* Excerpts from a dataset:
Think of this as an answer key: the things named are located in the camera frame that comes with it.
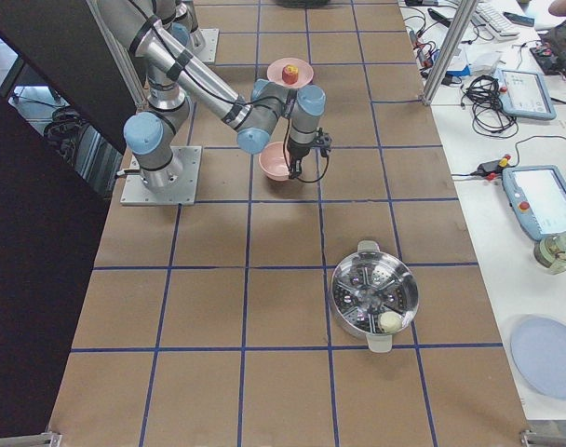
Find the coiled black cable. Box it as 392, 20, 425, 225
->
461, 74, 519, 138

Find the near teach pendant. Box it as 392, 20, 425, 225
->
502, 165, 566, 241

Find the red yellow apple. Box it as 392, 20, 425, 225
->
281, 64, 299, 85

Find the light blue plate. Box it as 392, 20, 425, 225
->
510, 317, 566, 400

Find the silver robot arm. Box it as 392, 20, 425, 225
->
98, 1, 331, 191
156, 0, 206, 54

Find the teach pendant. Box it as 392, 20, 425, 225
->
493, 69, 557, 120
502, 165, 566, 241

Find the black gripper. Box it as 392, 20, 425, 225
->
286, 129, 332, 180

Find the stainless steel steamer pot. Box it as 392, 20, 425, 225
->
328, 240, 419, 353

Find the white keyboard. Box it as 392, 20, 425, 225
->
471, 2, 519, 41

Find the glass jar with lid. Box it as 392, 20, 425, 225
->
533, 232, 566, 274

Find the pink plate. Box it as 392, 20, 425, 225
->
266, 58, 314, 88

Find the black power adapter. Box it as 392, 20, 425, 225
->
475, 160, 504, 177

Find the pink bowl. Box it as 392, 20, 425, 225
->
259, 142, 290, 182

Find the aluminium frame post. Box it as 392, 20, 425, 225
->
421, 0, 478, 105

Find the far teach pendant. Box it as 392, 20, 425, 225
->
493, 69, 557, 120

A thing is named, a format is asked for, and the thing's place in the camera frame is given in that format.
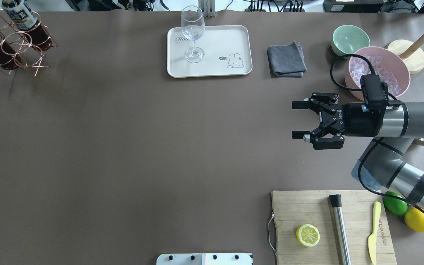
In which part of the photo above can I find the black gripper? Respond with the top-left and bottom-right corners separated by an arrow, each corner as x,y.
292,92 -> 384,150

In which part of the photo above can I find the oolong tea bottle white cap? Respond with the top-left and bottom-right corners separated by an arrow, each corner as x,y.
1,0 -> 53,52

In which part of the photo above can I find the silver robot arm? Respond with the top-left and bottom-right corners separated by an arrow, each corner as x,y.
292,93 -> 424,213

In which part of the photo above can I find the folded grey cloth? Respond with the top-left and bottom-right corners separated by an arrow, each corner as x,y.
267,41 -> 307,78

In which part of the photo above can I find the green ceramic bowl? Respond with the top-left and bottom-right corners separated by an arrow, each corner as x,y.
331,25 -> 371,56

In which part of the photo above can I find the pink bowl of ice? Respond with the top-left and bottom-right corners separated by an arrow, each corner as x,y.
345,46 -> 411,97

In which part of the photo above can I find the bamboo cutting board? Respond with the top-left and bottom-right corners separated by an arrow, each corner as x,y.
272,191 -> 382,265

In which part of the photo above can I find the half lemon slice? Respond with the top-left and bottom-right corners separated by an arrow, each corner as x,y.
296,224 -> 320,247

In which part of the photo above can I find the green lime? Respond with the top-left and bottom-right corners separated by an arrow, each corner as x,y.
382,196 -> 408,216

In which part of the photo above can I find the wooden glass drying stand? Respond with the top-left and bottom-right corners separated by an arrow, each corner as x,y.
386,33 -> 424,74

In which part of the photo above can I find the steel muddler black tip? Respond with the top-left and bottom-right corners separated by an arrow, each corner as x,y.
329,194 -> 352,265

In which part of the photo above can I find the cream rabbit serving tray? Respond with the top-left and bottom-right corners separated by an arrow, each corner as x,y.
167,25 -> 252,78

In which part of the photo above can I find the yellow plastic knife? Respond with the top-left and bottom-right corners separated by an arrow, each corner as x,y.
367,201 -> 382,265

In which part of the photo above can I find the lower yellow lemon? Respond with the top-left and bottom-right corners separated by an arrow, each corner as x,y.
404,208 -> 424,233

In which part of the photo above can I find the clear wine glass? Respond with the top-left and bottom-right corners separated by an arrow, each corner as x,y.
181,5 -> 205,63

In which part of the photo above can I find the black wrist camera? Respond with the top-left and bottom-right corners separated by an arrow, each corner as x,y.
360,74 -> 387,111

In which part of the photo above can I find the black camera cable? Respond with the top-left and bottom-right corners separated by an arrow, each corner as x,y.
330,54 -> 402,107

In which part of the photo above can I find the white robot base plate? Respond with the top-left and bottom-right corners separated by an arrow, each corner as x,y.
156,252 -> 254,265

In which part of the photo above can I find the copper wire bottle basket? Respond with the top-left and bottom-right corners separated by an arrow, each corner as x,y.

* TASK ITEM: If a line contains the word "teach", it counts; please state how many such lines the records above have, and nothing more.

* RESPONSE TO THIS TASK: 3